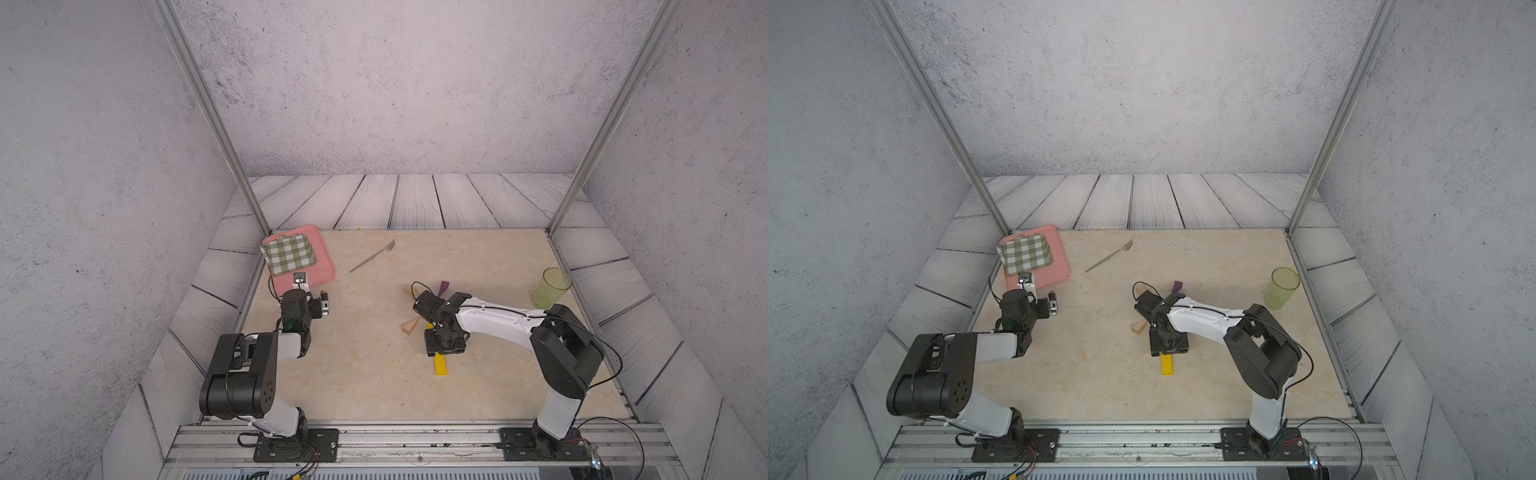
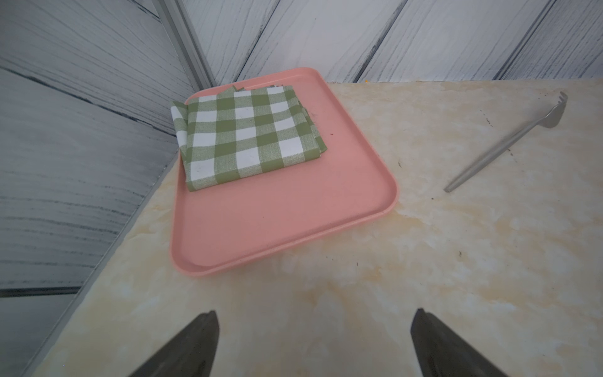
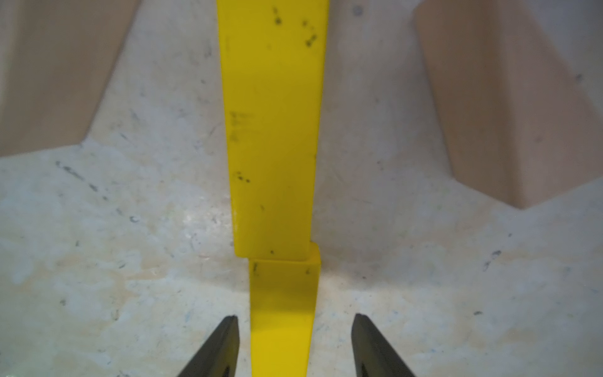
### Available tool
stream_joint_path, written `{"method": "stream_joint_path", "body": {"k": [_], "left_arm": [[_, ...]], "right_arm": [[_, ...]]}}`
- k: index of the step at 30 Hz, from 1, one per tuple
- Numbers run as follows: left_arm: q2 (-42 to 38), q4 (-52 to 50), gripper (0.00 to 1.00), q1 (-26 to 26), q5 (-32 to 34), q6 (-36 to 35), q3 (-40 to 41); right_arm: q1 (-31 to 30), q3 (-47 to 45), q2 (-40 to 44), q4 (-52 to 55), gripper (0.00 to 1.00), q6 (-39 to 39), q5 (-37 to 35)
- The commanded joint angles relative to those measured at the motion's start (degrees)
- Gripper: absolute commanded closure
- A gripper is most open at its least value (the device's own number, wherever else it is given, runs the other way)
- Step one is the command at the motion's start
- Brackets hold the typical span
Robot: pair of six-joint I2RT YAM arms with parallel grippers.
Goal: Assemble a small pinwheel with building blocks
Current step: Adjust the building block at the center of the board.
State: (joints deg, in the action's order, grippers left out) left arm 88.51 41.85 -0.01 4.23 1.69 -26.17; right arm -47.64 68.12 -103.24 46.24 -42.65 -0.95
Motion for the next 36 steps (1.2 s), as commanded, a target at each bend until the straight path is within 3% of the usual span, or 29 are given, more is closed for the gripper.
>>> {"method": "stream_joint_path", "body": {"k": [1, 5, 12, 21, 36], "left_arm": [[-0.93, -0.14, 0.02, 0.23, -0.36, -0.2, -0.98], [-0.98, -0.05, 0.02, 0.19, -0.36, -0.2, -0.98], [-0.97, -0.09, 0.02, 0.19, -0.36, -0.2, -0.98], [-0.92, -0.1, 0.02, 0.19, -0.36, -0.2, -0.98], [-0.97, -0.1, 0.02, 0.2, -0.36, -0.2, -0.98]], "right_arm": [[-0.55, 0.88, -1.26, -0.26, 0.46, -1.38, 0.86], [-0.53, 1.14, -1.97, -0.36, 0.55, -1.56, 1.03], [-0.59, 1.58, -3.09, -0.19, 0.6, -1.73, 1.08], [-0.75, 2.63, -0.32, 1.93, 0.58, -2.07, -2.01], [-0.79, 1.5, -1.62, 1.17, 0.53, -2.26, 0.08]]}}
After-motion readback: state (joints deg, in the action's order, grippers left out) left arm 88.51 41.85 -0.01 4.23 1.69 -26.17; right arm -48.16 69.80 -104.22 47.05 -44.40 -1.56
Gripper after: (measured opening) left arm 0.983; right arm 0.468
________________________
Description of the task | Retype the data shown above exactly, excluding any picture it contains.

Solution for this task |
### Available tool
stream_joint_path, written `{"method": "stream_joint_path", "body": {"k": [_], "left_arm": [[_, ...]], "right_arm": [[_, ...]]}}`
- k: index of the step at 30 Hz, from 1, one per tuple
- Numbers run as follows: left_arm: q2 (-42 to 38), q4 (-52 to 50), gripper (0.00 to 1.00), q1 (-26 to 26), q5 (-32 to 34), q6 (-36 to 35), q3 (-40 to 41); right_arm: q1 (-31 to 30), q3 (-47 to 45), q2 (-40 to 44), q4 (-52 to 55), gripper (0.00 to 1.00), q6 (-39 to 39), q5 (-37 to 35)
- The commanded joint angles relative to those measured at the motion's start (degrees)
- Gripper: absolute commanded closure
- A gripper is most open at its least value (the device's own number, wherever else it is given, runs the other way)
- Step one is the command at the motion's start
- Brackets hold the typical span
Robot: pair of six-joint I2RT YAM arms with parallel grippers.
Goal: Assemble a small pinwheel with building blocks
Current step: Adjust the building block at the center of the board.
State: (joints deg, in the action's order, grippers left out) left arm 88.51 41.85 -0.01 4.23 1.69 -26.17; right arm -47.64 68.12 -103.24 46.24 -42.65 -0.95
Motion for the next 36 steps (1.2 s), as commanded, a target at each bend until the straight path is within 3% of the usual span, or 29 are given, more is closed for the gripper.
>>> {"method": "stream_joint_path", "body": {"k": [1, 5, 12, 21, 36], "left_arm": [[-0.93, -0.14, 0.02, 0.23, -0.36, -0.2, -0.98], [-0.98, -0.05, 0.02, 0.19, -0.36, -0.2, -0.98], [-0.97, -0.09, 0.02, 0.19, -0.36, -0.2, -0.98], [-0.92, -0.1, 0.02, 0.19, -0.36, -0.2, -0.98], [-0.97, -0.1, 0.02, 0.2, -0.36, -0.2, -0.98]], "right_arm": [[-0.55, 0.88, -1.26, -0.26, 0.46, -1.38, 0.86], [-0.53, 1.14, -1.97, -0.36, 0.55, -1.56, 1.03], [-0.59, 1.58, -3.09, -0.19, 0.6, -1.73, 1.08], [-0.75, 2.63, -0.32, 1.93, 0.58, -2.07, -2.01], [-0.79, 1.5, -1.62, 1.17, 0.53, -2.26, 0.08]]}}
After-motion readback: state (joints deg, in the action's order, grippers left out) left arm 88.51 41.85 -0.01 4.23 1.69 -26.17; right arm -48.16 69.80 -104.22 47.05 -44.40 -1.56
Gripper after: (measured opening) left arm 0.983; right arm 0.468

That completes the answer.